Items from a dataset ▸
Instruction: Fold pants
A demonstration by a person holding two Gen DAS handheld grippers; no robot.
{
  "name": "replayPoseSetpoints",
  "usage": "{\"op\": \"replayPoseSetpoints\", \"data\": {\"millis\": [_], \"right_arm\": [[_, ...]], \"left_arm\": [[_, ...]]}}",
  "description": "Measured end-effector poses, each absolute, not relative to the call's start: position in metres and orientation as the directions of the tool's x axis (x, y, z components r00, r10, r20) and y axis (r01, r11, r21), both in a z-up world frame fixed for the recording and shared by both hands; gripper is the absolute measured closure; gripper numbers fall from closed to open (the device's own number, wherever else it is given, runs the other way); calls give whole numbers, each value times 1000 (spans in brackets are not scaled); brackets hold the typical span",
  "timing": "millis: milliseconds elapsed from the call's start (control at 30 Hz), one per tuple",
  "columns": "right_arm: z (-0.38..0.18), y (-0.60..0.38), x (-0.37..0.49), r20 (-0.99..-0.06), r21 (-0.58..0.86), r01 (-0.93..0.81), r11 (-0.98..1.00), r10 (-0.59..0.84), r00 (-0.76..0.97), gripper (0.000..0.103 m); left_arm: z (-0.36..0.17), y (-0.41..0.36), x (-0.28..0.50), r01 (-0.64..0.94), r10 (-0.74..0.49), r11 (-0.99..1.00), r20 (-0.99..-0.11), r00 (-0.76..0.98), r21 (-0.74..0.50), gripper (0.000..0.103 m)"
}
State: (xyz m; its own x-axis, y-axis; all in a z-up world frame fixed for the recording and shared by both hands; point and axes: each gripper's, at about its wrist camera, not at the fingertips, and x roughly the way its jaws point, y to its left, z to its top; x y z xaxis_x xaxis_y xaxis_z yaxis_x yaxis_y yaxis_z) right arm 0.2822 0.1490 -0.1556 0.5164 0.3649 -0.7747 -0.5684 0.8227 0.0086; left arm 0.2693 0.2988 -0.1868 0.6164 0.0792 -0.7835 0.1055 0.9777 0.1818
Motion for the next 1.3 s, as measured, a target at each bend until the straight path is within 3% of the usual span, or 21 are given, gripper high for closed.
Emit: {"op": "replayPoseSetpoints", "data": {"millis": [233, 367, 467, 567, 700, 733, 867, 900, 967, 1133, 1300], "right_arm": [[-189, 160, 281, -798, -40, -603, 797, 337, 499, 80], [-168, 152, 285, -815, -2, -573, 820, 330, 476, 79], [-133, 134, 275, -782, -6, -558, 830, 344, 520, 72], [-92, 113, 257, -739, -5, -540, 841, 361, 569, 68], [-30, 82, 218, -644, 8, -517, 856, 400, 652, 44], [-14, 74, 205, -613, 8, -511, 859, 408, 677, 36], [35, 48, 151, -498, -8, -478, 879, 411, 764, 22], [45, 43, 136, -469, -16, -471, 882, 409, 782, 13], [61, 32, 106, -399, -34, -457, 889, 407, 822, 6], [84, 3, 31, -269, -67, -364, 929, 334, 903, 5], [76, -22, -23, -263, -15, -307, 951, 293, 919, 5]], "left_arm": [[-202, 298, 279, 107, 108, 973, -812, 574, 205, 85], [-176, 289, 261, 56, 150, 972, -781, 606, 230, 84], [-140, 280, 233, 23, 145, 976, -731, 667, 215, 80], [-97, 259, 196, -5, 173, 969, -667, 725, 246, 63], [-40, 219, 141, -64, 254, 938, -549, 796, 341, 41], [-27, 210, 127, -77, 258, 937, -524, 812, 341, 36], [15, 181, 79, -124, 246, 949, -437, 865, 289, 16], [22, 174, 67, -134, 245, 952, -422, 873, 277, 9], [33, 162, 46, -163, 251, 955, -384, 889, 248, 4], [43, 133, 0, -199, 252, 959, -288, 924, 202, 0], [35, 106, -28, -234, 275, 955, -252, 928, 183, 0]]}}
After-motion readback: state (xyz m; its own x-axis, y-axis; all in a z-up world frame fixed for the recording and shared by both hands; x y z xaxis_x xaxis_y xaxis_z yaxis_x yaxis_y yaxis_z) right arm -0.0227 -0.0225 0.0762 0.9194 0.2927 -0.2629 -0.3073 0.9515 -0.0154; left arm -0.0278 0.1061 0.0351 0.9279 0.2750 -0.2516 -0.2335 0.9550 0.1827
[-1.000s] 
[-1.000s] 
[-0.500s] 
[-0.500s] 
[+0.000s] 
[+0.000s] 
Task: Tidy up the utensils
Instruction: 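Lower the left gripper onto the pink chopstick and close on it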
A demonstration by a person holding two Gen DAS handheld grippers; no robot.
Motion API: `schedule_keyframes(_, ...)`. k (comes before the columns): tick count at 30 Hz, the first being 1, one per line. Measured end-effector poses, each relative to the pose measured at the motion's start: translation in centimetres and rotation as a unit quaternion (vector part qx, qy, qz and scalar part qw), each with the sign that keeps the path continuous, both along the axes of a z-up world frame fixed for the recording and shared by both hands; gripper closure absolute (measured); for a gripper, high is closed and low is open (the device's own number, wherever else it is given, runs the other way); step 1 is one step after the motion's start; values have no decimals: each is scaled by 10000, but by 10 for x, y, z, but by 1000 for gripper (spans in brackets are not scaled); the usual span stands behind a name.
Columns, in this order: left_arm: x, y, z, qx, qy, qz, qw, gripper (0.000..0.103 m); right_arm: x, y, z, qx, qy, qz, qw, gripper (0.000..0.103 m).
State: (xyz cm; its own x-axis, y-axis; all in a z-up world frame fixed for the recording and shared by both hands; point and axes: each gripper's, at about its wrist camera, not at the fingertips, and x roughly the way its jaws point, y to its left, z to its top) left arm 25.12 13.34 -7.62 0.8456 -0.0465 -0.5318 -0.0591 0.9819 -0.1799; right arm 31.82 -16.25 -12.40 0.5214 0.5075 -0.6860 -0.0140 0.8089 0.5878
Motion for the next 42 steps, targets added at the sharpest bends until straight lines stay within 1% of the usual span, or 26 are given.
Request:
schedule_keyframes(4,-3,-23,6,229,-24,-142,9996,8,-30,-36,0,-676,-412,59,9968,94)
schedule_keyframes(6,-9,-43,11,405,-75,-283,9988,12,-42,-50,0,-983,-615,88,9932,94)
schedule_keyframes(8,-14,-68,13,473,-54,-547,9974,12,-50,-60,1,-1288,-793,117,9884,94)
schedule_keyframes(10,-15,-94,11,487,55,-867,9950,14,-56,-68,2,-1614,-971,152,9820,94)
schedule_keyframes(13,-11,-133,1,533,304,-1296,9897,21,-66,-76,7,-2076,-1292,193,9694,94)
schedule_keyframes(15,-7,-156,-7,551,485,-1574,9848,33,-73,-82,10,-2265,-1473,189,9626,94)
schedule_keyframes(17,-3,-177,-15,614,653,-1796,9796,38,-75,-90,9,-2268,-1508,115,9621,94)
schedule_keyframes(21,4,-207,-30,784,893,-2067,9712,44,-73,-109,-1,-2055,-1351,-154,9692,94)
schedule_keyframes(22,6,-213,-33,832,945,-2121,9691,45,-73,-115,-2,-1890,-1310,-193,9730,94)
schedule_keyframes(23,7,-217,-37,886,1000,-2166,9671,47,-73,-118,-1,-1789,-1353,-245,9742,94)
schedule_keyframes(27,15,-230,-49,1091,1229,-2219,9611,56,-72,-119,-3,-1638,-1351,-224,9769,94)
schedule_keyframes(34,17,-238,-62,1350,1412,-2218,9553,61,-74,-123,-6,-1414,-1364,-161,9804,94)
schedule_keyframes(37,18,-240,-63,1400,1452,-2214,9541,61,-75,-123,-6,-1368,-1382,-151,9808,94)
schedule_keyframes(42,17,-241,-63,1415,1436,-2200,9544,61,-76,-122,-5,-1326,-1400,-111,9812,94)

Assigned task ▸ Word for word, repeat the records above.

Solution ▸
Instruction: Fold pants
A demonstration by a person holding two Gen DAS handheld grippers; no robot.
{
  "name": "replayPoseSetpoints",
  "usage": "{\"op\": \"replayPoseSetpoints\", \"data\": {\"millis\": [_], \"right_arm\": [[_, ...]], \"left_arm\": [[_, ...]]}}",
  "description": "Measured end-effector poses, each absolute, not relative to the call's start: position in metres and orientation as the directions of the tool's x axis (x, y, z components r00, r10, r20) and y axis (r01, r11, r21), both in a z-up world frame fixed for the recording and shared by both hands; gripper is the absolute measured closure; gripper numbers fall from closed to open (the device's own number, wherever else it is given, runs the other way); calls give whole numbers, each value times 1000 (spans in brackets are not scaled); brackets hold the typical span",
  "timing": "millis: milliseconds elapsed from the call's start (control at 30 Hz), one per tuple",
  "columns": "right_arm: z (-0.38..0.18), y (-0.60..0.38), x (-0.37..0.49), r20 (-0.99..-0.06), r21 (-0.58..0.86), r01 (-0.93..0.81), r11 (-0.98..1.00), r10 (-0.59..0.84), r00 (-0.76..0.97), gripper (0.000..0.103 m); left_arm: z (-0.36..0.17), y (-0.41..0.36), x (-0.28..0.50), r01 (-0.64..0.94), r10 (-0.74..0.49), r11 (-0.99..1.00), r20 (-0.99..-0.11), r00 (-0.76..0.98), r21 (-0.74..0.50), gripper (0.000..0.103 m)"
}
State: (xyz m; its own x-axis, y-axis; all in a z-up world frame fixed for the recording and shared by both hands; point and axes: each gripper's, at about its wrist camera, not at the fingertips, and x roughly the way its jaws point, y to its left, z to its top; x y z xaxis_x xaxis_y xaxis_z yaxis_x yaxis_y yaxis_z) right arm 0.2822 0.1490 -0.1556 0.5164 0.3649 -0.7747 -0.5684 0.8227 0.0086; left arm 0.2693 0.2988 -0.1868 0.6164 0.0792 -0.7835 0.1055 0.9777 0.1818
Motion for the next 1.3 s, as measured, a target at each bend until the straight path is within 3% of the usual span, or 21 are given, gripper high for closed.
Emit: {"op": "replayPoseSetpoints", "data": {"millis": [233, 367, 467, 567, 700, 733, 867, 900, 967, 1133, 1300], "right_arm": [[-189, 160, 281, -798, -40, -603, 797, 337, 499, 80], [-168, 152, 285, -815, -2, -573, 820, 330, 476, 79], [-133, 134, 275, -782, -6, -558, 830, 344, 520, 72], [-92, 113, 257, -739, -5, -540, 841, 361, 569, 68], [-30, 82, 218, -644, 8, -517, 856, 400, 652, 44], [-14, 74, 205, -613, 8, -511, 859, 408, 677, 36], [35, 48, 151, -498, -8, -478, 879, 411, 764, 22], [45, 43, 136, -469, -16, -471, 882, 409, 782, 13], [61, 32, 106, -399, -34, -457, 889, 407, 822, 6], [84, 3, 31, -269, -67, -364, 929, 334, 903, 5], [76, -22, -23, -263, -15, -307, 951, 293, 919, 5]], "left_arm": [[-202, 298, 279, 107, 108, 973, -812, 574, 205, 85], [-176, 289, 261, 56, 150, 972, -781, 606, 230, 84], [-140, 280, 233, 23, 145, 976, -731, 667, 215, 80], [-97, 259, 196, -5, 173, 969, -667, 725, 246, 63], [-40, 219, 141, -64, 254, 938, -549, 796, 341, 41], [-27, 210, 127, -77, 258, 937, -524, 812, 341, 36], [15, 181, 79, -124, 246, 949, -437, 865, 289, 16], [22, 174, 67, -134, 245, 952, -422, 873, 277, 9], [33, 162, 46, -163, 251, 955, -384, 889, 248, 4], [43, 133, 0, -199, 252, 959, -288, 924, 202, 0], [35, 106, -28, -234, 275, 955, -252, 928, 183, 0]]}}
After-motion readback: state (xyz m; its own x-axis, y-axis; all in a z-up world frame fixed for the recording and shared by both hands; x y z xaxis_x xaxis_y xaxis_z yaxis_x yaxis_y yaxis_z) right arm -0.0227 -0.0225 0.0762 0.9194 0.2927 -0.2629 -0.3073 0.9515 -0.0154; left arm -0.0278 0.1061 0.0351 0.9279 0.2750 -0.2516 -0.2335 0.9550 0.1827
[-1.000s] 
[-1.000s] 
[-0.500s] 
[-0.500s] 
[+0.000s] 
[+0.000s] 
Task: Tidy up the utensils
Instruction: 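Lower the left gripper onto the pink chopstick and close on it
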A demonstration by a person holding two Gen DAS handheld grippers; no robot.
Motion API: `schedule_keyframes(_, ...)`. k (comes before the columns): tick count at 30 Hz, the first being 1, one per line. Measured end-effector poses, each relative to the pose measured at the motion's start: translation in centimetres and rotation as a unit quaternion (vector part qx, qy, qz and scalar part qw), each with the sign that keeps the path continuous, both along the axes of a z-up world frame fixed for the recording and shared by both hands; gripper closure absolute (measured); for a gripper, high is closed and low is open (the device's own number, wherever else it is given, runs the other way); step 1 is one step after the motion's start; values have no decimals: each is scaled by 10000, but by 10 for x, y, z, but by 1000 for gripper (spans in brackets are not scaled); the usual span stands behind a name.
Columns, in this order: left_arm: x, y, z, qx, qy, qz, qw, gripper (0.000..0.103 m); right_arm: x, y, z, qx, qy, qz, qw, gripper (0.000..0.103 m).
State: (xyz cm; its own x-axis, y-axis; all in a z-up world frame fixed for the recording and shared by both hands; point and axes: each gripper's, at about its wrist camera, not at the fingertips, and x roughly the way its jaws point, y to its left, z to its top) left arm 25.12 13.34 -7.62 0.8456 -0.0465 -0.5318 -0.0591 0.9819 -0.1799; right arm 31.82 -16.25 -12.40 0.5214 0.5075 -0.6860 -0.0140 0.8089 0.5878
Motion for the next 42 steps, targets added at the sharpest bends until straight lines stay within 1% of the usual span, or 26 are given.
Request:
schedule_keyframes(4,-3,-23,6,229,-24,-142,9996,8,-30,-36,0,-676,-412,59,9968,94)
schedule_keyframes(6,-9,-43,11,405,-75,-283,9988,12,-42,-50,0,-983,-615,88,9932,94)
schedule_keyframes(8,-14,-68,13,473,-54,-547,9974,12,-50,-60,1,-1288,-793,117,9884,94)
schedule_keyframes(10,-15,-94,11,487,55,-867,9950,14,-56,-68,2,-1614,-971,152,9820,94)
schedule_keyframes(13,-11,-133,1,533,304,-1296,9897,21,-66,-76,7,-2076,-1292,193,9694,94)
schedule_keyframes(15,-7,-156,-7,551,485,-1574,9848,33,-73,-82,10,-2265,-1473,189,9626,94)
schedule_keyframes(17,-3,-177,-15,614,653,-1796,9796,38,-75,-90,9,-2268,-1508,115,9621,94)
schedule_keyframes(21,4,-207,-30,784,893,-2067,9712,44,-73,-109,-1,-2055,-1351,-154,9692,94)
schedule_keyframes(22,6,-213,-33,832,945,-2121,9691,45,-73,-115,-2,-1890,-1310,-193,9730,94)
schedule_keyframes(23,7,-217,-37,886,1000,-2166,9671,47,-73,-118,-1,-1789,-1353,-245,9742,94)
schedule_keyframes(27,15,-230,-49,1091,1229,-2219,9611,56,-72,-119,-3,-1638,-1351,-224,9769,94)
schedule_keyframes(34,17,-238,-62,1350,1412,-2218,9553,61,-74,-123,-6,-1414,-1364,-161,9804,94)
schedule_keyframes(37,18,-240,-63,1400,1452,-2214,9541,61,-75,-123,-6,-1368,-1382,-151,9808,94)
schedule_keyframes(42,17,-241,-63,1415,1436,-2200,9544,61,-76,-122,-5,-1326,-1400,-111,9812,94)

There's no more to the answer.